Yeah, it is a bit of a head-scratcher.

;)
 

timd354

Elite Member
Joined
Jan 11, 2008
Professional Status
Certified Residential Appraiser
State
Maryland

Terrel L. Shields

Elite Member
Gold Supporting Member
Joined
May 2, 2002
Professional Status
Certified General Appraiser
State
Arkansas
want to repeat the above: Oregon went from (in theory) an infinite liability exposure to 6-years, and there were appraisers protesting that change because it wasn't 5-years.
Arkansas is three years. If it had been six, I would have faced a trial for a report they claimed to "rely on" inspected, developed, and reported days after they took title to the place. The report actually contained a copy of the deed.
 

gregb

Elite Member
Joined
Sep 3, 2011
Professional Status
Certified General Appraiser
State
California
Terrel, sounds like if the case had gone to trial, you would have been vindicated, with your lawyer getting a fat wallet. :)
 

djd09

Elite Member
Joined
May 20, 2009
Professional Status
Licensed Appraiser
State
Ohio
Might as well just make it a life sentence.
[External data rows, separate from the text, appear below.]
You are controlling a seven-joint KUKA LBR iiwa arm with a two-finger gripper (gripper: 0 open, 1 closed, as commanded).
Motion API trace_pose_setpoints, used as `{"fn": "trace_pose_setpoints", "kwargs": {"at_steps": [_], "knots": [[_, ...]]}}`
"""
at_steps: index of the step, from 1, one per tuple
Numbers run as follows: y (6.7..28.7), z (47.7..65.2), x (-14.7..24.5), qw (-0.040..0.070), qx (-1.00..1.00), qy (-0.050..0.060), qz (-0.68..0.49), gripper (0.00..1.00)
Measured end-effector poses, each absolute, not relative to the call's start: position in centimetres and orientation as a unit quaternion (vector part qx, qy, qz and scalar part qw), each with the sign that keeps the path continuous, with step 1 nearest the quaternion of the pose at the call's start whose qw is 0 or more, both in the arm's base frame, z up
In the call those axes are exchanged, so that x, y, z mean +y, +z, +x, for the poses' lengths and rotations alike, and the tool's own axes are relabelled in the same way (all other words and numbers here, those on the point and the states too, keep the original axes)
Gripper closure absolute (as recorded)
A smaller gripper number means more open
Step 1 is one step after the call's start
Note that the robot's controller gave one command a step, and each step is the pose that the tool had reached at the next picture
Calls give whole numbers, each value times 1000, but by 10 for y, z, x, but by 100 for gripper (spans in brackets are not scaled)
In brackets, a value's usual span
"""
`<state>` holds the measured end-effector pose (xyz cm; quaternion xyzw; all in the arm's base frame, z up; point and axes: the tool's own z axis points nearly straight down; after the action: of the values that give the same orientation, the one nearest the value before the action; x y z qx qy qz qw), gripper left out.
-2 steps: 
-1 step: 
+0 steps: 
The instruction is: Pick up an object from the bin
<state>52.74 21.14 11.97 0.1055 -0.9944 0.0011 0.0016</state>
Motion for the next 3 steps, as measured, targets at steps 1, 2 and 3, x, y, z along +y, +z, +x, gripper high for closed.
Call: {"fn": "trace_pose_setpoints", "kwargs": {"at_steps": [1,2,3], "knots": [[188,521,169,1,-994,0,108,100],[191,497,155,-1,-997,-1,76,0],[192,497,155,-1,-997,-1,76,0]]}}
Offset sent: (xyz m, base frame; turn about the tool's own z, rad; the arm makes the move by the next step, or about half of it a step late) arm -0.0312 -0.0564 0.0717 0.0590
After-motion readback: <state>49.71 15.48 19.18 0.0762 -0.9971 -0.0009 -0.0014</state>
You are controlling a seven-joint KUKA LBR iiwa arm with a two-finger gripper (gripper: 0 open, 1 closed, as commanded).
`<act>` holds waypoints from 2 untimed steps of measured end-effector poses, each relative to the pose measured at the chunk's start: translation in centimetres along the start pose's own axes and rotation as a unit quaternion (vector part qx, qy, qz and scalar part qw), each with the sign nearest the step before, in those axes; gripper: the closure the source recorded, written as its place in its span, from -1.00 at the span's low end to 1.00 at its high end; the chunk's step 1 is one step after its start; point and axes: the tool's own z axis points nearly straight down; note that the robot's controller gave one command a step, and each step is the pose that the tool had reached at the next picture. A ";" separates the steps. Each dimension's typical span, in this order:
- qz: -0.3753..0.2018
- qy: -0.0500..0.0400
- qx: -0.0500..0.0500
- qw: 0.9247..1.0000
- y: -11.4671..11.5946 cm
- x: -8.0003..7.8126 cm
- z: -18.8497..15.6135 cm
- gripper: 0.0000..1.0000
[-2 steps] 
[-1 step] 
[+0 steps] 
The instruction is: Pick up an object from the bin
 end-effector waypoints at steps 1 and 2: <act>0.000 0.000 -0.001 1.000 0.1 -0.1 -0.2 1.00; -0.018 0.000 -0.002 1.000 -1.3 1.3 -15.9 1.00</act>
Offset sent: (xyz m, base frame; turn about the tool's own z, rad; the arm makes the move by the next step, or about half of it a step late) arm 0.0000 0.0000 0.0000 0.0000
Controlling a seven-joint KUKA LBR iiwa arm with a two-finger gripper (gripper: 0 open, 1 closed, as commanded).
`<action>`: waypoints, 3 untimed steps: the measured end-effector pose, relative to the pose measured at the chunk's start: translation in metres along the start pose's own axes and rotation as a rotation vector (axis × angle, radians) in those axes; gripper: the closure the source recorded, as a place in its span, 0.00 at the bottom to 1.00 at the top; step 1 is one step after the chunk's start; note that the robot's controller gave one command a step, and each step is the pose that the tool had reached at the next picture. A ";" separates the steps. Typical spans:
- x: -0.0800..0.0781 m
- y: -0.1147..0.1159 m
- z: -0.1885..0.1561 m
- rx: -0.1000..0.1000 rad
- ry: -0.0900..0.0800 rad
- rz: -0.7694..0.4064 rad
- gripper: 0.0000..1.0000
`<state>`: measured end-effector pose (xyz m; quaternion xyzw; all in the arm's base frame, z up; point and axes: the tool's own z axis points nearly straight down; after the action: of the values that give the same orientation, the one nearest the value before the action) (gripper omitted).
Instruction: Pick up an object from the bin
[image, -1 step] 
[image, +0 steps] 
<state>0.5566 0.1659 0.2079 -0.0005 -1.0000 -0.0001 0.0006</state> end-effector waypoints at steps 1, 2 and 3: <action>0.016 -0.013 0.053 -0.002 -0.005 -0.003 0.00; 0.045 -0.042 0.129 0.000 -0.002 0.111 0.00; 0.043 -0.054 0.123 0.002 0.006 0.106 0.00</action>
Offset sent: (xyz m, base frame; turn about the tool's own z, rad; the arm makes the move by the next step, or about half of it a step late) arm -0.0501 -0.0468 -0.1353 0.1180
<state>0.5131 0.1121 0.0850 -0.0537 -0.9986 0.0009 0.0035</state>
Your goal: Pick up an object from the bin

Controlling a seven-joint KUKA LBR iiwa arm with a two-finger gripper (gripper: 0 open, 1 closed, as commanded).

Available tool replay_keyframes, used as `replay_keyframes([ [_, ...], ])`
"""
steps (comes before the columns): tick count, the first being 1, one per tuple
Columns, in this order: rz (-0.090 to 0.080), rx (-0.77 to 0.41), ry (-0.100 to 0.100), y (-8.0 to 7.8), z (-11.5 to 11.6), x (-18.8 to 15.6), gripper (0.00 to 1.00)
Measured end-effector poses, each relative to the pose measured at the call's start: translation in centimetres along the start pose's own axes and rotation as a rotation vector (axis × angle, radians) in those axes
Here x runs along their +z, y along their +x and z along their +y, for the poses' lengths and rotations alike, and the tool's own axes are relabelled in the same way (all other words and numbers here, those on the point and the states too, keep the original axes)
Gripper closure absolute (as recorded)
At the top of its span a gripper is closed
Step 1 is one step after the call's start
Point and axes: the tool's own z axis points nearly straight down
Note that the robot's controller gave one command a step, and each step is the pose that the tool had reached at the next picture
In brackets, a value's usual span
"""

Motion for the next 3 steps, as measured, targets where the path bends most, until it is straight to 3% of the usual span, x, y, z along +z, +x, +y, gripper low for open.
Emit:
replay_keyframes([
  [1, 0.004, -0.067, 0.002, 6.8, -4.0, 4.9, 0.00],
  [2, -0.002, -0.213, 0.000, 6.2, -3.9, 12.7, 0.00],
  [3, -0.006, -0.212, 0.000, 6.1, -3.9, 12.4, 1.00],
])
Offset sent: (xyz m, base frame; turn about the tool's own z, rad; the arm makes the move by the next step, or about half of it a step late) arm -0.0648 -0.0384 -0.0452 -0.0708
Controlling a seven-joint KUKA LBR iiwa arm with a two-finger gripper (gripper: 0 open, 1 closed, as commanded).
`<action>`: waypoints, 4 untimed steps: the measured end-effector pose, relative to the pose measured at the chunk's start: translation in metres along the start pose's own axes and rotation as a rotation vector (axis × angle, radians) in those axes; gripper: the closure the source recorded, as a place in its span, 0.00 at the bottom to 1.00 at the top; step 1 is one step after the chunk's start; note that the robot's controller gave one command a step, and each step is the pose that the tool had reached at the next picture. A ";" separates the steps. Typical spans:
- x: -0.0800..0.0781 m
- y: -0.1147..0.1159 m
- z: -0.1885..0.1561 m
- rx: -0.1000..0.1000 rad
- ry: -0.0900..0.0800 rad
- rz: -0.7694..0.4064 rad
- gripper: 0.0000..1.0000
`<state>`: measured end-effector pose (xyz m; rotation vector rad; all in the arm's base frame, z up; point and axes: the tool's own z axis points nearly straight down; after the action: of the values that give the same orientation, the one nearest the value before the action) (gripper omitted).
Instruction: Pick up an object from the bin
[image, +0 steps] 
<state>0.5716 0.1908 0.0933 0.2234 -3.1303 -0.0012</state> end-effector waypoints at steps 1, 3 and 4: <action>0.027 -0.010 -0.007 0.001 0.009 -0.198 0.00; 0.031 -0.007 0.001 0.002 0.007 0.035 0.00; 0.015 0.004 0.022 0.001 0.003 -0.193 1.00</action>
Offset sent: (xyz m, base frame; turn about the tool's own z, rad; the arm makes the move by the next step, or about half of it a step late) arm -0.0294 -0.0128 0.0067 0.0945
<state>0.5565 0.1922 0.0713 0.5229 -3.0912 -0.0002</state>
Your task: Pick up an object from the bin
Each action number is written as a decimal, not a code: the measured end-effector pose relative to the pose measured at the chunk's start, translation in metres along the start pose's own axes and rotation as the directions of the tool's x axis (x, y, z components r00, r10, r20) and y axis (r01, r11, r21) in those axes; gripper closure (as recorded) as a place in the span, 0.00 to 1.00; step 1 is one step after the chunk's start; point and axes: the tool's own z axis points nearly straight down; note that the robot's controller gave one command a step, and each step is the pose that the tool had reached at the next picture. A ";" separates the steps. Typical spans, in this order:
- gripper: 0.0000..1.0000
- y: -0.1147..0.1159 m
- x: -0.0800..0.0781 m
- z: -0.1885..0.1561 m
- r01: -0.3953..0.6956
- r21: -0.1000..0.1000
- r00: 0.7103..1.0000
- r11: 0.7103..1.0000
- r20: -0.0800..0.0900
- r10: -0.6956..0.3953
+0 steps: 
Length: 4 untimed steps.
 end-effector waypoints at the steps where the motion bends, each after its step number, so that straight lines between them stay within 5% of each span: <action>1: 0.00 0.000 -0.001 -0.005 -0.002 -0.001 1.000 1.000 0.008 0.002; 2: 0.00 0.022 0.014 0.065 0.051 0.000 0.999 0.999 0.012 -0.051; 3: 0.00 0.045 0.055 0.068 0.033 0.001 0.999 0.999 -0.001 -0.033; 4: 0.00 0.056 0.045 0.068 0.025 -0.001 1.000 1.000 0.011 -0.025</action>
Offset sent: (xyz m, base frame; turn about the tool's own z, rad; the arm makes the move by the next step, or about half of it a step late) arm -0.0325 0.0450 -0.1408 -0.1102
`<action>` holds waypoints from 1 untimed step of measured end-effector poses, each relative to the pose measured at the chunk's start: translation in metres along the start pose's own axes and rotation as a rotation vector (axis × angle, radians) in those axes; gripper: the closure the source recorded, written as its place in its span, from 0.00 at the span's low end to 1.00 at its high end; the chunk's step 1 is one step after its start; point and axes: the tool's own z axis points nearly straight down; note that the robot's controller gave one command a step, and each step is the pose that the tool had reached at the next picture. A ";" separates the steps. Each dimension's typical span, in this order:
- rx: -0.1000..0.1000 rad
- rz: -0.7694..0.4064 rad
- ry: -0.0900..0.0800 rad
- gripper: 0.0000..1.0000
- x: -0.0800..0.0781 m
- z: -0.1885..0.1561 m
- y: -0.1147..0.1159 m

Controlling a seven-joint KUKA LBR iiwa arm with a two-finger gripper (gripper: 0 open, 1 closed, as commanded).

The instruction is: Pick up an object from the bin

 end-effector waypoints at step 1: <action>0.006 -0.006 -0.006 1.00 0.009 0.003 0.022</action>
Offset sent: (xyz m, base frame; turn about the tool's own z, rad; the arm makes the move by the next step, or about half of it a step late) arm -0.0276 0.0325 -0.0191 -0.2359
Funny how i think my appraisal is good for one day only.
 

Evincere

Elite Member
Joined
Dec 30, 2002
Professional Status
Certified Residential Appraiser
State
Florida
Some fools are too stupid to take the best deal that they can get because it is not the best deal possible. They don't understand that half a loaf is better than none.
The question is why couldn't they get a better deal. Bad , incompetent representation/lawyers? Could not some of the other states with lesser years serve as precedent?